Data

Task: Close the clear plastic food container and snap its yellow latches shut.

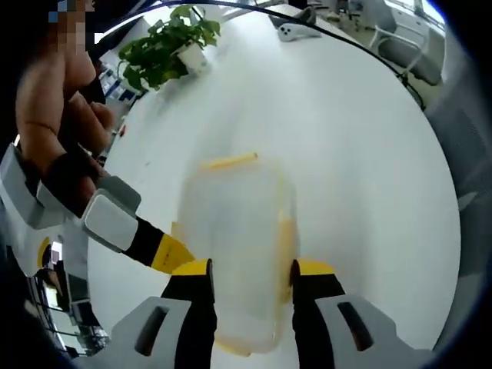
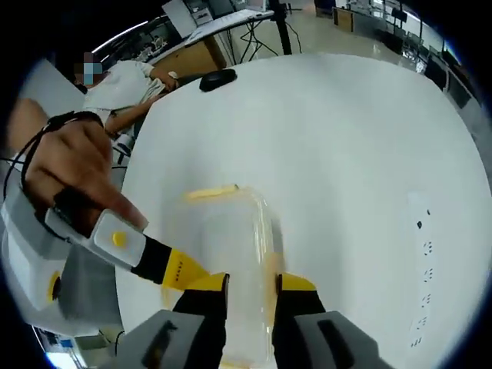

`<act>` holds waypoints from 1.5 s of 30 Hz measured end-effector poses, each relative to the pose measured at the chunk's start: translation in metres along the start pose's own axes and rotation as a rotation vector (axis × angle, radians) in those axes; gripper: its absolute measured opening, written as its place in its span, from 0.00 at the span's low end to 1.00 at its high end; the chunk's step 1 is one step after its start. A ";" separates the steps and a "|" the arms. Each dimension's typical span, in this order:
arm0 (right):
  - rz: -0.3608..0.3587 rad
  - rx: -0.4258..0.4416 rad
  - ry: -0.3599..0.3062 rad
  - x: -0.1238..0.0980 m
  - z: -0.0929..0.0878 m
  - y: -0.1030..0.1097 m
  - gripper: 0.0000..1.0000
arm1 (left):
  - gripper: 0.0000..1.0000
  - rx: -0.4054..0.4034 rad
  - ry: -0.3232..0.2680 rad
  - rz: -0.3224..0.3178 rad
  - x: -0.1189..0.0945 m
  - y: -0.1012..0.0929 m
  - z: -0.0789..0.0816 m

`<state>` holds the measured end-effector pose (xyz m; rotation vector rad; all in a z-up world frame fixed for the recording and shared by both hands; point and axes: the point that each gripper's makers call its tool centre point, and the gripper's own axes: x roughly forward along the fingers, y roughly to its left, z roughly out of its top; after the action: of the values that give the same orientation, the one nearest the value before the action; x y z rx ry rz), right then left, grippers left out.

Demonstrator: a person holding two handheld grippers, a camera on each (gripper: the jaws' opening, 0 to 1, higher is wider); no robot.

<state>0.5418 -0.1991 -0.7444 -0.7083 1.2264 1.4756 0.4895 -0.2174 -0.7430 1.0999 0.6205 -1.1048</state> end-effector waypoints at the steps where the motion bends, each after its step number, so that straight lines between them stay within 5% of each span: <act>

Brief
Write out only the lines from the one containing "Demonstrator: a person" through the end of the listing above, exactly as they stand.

Expected answer
Demonstrator: a person holding two handheld grippers, a camera on each (gripper: the jaws' opening, 0 to 1, higher is wider); no robot.

<state>0.5418 -0.1991 -0.7444 -0.7083 1.2264 1.4756 0.4895 -0.2174 -0.7430 1.0999 0.6205 -1.1048</state> end-effector waypoints at the steps where the motion bends, each after its step number, so that straight lines between them stay within 5% of each span: <act>

The exercise requires no additional output.